***** AVAILABLE DATA *****

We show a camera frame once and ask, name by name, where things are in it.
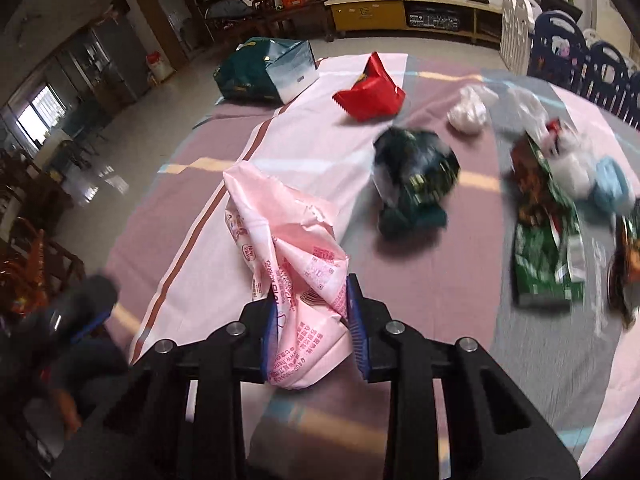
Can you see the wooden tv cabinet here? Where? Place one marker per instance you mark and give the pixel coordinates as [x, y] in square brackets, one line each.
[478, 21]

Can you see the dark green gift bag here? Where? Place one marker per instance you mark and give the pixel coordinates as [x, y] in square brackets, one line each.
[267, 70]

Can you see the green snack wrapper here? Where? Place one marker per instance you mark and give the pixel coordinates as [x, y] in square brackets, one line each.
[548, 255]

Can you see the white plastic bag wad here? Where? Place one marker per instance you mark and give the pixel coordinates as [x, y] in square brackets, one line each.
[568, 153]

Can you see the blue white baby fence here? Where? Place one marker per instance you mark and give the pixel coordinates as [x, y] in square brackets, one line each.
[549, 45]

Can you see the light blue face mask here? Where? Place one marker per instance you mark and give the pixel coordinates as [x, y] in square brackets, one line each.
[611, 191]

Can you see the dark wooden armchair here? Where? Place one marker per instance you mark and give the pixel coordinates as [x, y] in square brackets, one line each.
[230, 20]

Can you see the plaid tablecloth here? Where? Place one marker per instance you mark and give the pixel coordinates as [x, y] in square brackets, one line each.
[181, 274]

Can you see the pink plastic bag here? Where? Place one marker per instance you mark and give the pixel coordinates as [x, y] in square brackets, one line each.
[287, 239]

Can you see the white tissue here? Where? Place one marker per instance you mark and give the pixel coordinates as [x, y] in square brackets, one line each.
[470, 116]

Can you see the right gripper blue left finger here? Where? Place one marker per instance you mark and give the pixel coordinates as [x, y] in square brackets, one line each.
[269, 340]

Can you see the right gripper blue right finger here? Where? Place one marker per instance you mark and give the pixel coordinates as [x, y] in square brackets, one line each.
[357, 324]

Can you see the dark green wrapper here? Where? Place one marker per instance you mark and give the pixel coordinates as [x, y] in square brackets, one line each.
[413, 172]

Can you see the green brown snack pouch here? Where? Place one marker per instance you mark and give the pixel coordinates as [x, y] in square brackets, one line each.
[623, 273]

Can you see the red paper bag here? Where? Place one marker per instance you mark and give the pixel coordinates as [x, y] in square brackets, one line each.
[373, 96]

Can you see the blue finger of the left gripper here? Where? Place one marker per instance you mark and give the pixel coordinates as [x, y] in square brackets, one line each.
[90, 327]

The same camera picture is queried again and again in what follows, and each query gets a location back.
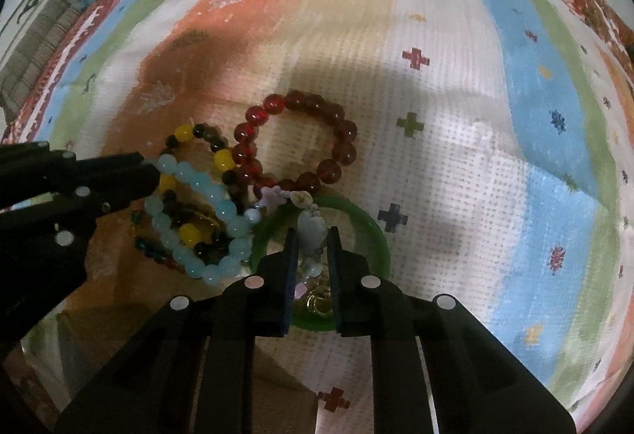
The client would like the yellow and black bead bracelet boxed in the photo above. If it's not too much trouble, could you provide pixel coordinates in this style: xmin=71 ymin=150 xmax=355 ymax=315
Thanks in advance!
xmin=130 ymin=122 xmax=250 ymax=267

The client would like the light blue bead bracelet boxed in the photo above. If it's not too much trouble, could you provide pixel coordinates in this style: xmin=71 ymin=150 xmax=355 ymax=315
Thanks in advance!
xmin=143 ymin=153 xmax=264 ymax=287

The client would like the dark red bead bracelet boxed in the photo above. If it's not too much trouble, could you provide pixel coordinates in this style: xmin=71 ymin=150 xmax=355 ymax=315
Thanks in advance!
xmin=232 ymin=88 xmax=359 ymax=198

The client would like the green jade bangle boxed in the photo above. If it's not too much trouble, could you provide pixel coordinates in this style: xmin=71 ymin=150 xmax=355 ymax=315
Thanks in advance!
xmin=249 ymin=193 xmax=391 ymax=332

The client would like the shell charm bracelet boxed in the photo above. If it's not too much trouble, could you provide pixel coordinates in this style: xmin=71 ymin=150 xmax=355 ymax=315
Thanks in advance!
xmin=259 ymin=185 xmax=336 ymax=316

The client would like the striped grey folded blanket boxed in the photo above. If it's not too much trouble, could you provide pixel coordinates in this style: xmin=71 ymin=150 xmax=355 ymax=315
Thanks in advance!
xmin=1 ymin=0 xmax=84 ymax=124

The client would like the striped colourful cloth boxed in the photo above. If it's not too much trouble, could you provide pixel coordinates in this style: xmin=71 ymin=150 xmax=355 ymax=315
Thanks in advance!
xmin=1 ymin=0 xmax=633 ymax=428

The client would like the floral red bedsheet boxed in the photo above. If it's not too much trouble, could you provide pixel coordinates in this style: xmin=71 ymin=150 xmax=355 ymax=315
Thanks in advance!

*****

WHAT THE TASK ASKS:
When a line in the data contains the string "striped", copy that line.

RESPONSE:
The client would like the striped grey folded blanket boxed in the photo above. If it's not too much trouble, could you provide pixel coordinates in this style: xmin=71 ymin=150 xmax=355 ymax=315
The client would like the striped colourful cloth boxed in the photo above. If it's not too much trouble, could you provide pixel coordinates in this style: xmin=71 ymin=150 xmax=355 ymax=315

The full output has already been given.